Afrique : pourquoi il faut décomplexer la francophonie économique

Voici une initiative qui bouscule la francophonie et dépoussière le débat sur son opportunité. Cette initiative, elle émane d’Afrique, la terre de la francophonie de demain (85% des locuteurs en français de la planète au milieu du siècle). Mais elle n’émane pas du bord attendu : l’inspiration provient très clairement du versant anglophone.

Un fil d’Ariane, liant entre eux, 26 Etats de l’Est et du Sud, au sein d’une association de libre-échange, lie Le Caire au Cap. Les 12 étoiles européennes, inspirantes, semblent guider les Africains dans leur cheminement. Car le libre-échange a idéalement pour horizon un marché unique. L’histoire nous dira si cette signature de Charm El Cheik, scellant cette union, aura droit d’inscription dans les heures du continent.

Et les pays de l’ouest du continent dans l’affaire ? A l’écart de l’organisation pivot. En dehors du noyau autour duquel le continent pourrait à terme se regrouper. Cet ensemble de pays, ayant souvent le français et le franc CFA en commun, semble incapable de bâtir un contre-modèle, et de monter le laboratoire de la francophonie économique.

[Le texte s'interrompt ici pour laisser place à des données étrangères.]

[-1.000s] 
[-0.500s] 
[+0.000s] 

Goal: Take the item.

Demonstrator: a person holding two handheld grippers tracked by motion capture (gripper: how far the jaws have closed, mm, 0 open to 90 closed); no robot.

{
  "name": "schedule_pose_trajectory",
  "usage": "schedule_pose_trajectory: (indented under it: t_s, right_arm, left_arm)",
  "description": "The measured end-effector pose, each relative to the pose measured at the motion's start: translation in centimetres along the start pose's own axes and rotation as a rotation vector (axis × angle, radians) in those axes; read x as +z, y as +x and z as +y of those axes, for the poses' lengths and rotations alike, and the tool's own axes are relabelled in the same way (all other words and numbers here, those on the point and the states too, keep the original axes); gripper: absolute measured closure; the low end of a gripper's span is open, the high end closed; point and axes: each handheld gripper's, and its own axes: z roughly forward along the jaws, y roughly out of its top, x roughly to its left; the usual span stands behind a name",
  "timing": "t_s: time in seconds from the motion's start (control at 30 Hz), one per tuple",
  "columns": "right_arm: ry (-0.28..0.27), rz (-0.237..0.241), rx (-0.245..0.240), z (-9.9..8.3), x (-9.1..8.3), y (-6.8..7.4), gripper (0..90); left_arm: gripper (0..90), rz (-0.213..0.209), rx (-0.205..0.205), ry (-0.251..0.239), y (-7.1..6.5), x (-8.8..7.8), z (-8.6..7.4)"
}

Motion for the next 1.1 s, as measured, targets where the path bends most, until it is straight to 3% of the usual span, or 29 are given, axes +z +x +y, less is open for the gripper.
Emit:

Niger, Burkina-Faso, Mali… Ces pays avancent, les pieds lourds du poids d’une pauvreté extrême. Et que pèsent-ils face aux mastodontes de demain ? Les Nigéria et autres Afrique du Sud ? Même les multinationales françaises n’hésitent plus à s’écarter du pré-carré francophone, pour s’engouffrer dans ces immenses marchés. Total est le roi du pétrole en Angola, tandis que Lafarge équipe le Nigéria pour parer à l’urbanisation galopante.

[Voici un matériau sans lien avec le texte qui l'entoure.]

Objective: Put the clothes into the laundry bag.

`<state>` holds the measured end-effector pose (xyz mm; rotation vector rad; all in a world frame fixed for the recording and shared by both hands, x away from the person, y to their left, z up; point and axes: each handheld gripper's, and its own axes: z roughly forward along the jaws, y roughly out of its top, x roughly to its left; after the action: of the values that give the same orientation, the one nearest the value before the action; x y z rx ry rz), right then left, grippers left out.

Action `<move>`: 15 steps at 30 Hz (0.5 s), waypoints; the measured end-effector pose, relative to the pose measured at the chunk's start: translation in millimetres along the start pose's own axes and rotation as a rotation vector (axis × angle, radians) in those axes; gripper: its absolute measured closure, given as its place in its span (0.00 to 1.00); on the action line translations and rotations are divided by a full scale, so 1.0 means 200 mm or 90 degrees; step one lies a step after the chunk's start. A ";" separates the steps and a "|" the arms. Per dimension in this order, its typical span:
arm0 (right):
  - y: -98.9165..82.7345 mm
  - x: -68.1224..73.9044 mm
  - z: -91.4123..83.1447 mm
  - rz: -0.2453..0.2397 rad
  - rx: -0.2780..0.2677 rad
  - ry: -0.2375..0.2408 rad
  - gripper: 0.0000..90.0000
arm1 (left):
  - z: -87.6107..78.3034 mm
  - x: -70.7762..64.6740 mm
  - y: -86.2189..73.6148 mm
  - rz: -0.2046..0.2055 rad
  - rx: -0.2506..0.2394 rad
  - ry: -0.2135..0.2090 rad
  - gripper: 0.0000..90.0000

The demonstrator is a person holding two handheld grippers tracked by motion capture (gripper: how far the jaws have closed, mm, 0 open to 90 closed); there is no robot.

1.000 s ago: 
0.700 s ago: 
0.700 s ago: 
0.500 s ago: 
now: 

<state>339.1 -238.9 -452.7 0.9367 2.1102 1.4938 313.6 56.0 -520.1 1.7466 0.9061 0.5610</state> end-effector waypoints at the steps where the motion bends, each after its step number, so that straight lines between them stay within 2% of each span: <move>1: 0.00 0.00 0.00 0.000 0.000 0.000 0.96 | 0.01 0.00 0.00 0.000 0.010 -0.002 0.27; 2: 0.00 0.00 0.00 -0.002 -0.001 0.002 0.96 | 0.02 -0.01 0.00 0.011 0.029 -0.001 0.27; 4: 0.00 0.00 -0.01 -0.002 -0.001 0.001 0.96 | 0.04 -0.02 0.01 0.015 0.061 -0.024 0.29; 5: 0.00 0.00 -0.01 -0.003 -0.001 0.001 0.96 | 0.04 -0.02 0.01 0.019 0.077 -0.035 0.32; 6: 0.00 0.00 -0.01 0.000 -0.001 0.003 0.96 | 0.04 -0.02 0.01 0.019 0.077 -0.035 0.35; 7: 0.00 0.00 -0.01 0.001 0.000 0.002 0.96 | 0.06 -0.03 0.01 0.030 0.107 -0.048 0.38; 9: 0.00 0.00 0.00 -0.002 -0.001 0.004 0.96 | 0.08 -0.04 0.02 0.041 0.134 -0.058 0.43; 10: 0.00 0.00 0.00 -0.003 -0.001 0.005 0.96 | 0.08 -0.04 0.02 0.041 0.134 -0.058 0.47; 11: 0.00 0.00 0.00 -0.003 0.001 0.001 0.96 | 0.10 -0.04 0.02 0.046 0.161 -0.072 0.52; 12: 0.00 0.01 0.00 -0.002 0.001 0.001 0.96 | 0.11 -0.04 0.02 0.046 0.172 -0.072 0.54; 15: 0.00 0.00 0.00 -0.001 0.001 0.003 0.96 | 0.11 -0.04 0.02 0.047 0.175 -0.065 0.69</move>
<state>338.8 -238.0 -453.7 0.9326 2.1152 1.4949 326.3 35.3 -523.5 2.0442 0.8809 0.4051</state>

La langue française est pourtant bien un sésame au business sur ce continent engrangeant 5% de croissance par an depuis 2000. La concurrence américaine et surtout chinoise prolifère, mais la fenêtre de tir reste ouverte : les Africains de pays francophones maîtrisent encore mal l’anglais, tandis que les concurrents demeurent rarement capable à s’exprimer en français. Une situation provisoire car tôt ou tard, la fenêtre se refermera. Et en attendant, les PME françaises, effarouchées par l’image qu’ils ont de l’Afrique francophone, peu développée et dépassée par une démographie exponentielle, traînent des pieds avant d’investir ces territoires.

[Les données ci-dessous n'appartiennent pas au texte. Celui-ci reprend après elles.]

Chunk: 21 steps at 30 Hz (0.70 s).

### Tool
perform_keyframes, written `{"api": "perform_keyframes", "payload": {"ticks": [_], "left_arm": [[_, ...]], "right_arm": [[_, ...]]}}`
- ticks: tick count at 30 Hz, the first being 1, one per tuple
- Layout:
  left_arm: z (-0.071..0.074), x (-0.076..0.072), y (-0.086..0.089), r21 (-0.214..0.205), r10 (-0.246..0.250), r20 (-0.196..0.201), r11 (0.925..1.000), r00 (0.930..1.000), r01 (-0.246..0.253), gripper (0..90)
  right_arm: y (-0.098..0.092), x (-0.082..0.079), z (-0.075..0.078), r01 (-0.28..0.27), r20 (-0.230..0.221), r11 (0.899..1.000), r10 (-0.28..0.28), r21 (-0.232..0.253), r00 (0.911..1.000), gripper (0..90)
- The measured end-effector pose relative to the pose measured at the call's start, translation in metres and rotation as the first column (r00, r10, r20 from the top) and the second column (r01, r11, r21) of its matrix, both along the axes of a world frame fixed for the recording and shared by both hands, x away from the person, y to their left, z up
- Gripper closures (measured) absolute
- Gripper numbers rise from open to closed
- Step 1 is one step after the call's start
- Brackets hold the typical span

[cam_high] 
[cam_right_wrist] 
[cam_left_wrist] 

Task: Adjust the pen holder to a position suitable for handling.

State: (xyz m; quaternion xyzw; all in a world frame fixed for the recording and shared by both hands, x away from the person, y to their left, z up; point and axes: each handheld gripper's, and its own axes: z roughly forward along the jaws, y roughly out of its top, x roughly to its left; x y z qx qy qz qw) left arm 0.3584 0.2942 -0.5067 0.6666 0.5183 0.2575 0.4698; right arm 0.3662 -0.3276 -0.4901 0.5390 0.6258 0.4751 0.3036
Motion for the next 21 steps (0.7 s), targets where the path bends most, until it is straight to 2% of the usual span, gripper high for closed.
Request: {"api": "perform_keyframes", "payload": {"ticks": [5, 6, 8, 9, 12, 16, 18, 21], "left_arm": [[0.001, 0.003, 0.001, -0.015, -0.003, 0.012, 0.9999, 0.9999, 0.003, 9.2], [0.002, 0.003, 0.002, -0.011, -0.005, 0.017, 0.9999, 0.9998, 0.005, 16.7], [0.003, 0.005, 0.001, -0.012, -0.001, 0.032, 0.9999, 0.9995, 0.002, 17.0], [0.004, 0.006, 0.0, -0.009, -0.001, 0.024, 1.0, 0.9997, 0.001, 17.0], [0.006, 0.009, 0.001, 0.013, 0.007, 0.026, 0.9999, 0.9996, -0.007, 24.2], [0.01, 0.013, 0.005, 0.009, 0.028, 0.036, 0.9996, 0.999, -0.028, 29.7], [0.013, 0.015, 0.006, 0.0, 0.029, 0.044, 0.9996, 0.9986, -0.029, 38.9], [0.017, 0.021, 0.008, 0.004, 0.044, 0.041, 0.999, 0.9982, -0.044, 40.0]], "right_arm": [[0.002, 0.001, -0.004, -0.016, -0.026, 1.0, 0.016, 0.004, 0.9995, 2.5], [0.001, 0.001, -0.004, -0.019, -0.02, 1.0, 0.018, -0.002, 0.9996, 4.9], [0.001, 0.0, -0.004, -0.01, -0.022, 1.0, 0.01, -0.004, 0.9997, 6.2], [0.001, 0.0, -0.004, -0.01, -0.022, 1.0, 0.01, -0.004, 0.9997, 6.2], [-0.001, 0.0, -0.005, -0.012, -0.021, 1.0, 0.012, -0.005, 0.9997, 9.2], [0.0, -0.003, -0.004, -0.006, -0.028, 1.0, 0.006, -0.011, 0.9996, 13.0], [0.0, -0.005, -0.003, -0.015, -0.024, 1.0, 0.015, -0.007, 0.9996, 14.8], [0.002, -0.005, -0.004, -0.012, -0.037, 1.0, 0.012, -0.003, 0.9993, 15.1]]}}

Quant aux échanges commerciaux entre Africains ? La zone de libre-échange est justement créée pour relever un niveau d’échanges ridiculement bas. Ces pays ont beau partager la même langue et la même monnaie, 13% seulement de leurs commerce est intra-africain (contre 67% pour les échanges au sein de l’UE). Ce chiffre illustre la mollesse de la francophonie économique. Et ce alors que, pour les affaires, une langue commune s’apparenterait à un viaduc, favorisant confiance et compréhension, tandis que l’usage d’une tiers langue ferait figure d’une frêle passerelle, sur laquelle on s’aventure le coeur hésitant. La francophonie est donc un démultiplicateur de business (+65%), vanté par une multitude d’études. Pour autant, Guy Gweth, économiste à l’Ecole Centrale Paris, se désole du positionnement actuel de la francophonie. Il compare l’institution à « une vieille dame à talon aiguilles ». Trop française, pas assez intégrée dans le secteur privé, trop obnibulée par la culture, les droits de l’homme ou l’environnement. Car il n’y a pas de raison que l’univers francophone ne se peuple pas d’hommes d’affaires véreux, de vieilles baronnes milliardaires et de jeunes femmes carriéristes dévorées par l’ambition. Pour que les affaires de demain se fassent encore en français.